Accordingly, a high power heater is needed to melt the polycrystalline silicon raw material. This imposes a great burden on the quartz crucible containing the polycrystalline silicon raw material, thereby heavily damaging the quartz crucible. A long operation consequently becomes impossible. There is a need for a manufacturing apparatus that can melt the polycrystalline silicon raw material with a low heater power.
When large diameter crystals, particularly crystals having a large diameter of 450 mm or more and a long length are manufactured, a dash necking method cannot be used, because a neck portion in the dash necking method has a thin width of about 2 to 3 mm and is hence too weak to hold a heavy crystal. Manufacture of crystals by a dislocation-free seeding method is accordingly needed in which a crystal diameter can be optionally selected during its growth after the seeding. In this dislocation-free seeding method, the minimum crystal diameter after the seeding is previously determined such that this diameter allows a single crystal having a prescribed weight to be held; the growth of this single crystal is started after a seed crystal with a sharp end is slowly dipped into a melt of polycrystalline silicon raw material such that the diameter of the grown crystal is within the range of the minimum diameter.

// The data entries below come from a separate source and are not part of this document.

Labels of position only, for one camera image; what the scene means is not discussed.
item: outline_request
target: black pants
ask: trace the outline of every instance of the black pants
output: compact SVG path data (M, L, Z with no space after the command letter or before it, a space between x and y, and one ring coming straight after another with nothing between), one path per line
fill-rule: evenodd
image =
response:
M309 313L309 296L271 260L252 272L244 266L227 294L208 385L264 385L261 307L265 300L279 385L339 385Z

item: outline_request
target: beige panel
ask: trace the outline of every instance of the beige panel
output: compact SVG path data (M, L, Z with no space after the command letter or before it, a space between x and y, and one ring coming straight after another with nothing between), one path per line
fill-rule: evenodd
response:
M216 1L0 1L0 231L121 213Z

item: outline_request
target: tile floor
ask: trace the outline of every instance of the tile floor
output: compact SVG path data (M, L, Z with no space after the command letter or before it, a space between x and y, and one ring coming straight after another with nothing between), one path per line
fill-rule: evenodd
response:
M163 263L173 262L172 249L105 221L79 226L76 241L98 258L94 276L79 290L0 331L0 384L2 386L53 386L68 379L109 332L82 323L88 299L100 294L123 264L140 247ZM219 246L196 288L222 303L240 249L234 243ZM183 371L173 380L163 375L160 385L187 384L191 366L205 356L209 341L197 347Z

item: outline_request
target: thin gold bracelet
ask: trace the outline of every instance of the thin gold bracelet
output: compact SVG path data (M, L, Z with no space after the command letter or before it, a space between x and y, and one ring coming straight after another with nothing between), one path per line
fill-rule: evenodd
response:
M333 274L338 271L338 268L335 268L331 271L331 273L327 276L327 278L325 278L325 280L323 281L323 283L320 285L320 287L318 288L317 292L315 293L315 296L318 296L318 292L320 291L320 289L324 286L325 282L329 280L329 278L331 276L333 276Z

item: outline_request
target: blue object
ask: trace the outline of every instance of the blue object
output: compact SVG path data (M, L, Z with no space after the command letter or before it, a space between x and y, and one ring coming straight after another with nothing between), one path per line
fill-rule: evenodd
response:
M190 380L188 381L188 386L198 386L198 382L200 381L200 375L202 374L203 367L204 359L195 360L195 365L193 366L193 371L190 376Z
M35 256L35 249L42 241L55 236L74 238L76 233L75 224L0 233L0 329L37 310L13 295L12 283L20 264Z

The dislocation-free seeding method, however, literally needs dislocation-free seeding. It is accordingly necessary to prevent the single crystal from generating dislocation after the seeding due to dislocation generated in the seed crystal by a thermal shock caused by difference in temperature between the seed crystal and the melt of polycrystalline silicon raw material. The seed crystal needs to be heated to reduce this difference in temperature between the seed crystal and the melt before the seeding process. A method of heating the seed crystal that is usually used is to move the seed crystal to right above the melt and heat the seed crystal by radiant heat from the melt surface.
However, an increase in diameter of the opening through which the single crystal passes during its growth is accompanied with the enlargement of the diameter of a silicon single crystal to be manufactured, and facilitates heat transfer due to radiation between a seed chuck holding the seed crystal and a chamber, thereby making it impossible to sufficiently heat the seed crystal in the process of heating the seed crystal before the seeding. A success rate of the dislocation-free seeding is thereby greatly reduced.